• [TASK TO COMPLETE]: Exactly the lines from the beginning of the material to the line with "Room frame (metres): origin" are to be repeated, both ends included.

• [RECORDS SUPPLIED]:
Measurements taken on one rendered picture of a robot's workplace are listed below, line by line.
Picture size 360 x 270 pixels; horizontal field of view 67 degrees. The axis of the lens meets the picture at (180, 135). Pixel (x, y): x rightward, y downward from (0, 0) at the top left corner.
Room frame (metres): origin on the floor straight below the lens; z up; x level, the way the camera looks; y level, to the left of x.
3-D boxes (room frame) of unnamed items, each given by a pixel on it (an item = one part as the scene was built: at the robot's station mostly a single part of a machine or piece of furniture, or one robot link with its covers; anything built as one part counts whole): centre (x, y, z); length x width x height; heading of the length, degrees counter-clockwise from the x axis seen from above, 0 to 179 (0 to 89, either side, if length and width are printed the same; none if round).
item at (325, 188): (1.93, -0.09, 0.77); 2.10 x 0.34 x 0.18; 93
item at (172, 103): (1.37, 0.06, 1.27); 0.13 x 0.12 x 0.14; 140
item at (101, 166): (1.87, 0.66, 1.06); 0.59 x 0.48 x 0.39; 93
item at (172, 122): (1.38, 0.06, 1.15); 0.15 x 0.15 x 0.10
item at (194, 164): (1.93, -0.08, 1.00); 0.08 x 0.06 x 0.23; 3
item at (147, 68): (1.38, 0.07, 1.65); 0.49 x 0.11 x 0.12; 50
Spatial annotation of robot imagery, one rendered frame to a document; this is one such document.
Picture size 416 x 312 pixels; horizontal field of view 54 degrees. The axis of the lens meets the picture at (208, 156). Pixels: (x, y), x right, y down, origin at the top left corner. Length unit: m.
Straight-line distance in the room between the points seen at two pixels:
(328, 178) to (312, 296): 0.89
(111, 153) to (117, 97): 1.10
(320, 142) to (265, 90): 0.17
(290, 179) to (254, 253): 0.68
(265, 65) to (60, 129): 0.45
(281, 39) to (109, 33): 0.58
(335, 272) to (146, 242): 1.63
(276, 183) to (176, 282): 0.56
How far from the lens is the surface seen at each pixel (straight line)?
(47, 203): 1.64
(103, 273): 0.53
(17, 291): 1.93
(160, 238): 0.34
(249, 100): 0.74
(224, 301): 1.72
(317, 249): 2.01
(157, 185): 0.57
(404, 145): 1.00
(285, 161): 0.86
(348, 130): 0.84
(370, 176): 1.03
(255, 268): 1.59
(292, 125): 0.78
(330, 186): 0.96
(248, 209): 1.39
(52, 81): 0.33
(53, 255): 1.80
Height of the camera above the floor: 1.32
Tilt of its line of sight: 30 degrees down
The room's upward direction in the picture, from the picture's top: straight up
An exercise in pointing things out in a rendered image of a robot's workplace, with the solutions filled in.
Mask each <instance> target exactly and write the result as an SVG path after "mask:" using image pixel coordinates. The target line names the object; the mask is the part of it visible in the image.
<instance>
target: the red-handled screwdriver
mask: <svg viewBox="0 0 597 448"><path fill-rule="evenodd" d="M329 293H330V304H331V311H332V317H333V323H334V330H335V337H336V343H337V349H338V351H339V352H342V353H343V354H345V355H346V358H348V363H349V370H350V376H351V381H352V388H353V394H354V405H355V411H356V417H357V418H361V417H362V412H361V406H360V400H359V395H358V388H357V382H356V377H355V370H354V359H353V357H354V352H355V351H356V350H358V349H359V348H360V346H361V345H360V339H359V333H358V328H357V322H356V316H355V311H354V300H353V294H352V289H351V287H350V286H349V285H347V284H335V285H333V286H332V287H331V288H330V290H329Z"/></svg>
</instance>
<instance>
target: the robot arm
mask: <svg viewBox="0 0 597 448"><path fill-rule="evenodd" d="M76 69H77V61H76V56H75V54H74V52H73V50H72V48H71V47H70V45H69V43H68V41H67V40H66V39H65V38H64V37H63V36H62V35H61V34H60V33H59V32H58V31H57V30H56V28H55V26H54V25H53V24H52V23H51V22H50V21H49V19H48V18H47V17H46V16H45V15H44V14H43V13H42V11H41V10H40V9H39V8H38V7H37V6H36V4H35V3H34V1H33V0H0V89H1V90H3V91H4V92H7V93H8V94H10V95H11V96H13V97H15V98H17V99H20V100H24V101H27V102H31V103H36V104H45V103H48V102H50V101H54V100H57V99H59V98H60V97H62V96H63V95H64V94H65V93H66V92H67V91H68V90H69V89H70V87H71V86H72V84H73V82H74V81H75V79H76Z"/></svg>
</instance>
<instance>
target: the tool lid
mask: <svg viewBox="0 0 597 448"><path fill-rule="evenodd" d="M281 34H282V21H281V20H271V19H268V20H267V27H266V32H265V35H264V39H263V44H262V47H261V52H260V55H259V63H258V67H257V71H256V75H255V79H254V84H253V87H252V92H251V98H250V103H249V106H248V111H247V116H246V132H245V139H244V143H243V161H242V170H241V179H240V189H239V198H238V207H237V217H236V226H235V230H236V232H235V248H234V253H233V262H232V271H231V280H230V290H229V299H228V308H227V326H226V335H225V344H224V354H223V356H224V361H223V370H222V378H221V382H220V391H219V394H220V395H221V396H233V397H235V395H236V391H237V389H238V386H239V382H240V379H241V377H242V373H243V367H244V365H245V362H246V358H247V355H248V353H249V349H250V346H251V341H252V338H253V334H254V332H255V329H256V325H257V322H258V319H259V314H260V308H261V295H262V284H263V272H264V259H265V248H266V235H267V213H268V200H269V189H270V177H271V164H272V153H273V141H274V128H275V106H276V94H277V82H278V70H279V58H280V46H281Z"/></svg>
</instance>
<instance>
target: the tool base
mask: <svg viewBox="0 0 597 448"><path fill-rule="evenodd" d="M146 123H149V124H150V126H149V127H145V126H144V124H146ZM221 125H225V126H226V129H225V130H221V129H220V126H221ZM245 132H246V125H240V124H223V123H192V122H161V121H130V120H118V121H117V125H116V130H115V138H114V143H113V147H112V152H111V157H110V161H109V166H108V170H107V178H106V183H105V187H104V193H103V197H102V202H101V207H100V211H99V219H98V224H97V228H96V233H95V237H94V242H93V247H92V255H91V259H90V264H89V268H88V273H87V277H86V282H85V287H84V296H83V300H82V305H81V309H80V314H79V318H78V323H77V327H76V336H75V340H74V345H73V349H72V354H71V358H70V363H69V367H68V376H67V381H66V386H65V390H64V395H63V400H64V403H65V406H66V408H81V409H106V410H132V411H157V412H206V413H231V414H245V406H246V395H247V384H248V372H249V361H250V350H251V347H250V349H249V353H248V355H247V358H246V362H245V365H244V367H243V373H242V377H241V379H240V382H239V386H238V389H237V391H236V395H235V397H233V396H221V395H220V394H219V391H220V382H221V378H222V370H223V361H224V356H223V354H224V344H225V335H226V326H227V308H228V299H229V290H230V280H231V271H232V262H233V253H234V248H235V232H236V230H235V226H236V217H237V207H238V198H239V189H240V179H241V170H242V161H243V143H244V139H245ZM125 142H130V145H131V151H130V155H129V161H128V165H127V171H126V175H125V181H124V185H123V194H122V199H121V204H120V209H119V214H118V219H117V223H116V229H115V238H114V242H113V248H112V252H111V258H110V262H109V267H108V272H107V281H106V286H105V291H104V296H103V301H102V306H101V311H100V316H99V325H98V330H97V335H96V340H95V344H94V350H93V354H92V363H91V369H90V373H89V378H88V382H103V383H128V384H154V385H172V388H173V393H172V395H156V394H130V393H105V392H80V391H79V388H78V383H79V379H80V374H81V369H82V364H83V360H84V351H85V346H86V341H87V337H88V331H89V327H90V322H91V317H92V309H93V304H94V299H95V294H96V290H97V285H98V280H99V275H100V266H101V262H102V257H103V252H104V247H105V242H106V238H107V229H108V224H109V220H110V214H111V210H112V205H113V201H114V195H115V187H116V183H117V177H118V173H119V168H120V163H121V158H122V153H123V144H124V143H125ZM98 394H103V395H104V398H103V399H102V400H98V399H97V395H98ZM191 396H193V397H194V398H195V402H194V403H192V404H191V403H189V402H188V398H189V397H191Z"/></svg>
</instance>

• [RESULT OF THIS TASK]:
Measurements taken on one rendered picture of a robot's workplace are listed below, line by line.
Picture size 360 x 270 pixels; horizontal field of view 67 degrees. The axis of the lens meets the picture at (180, 135). Pixel (x, y): x rightward, y downward from (0, 0) at the top left corner.
Room frame (metres): origin on the floor straight below the lens; z up; x level, the way the camera looks; y level, to the left of x.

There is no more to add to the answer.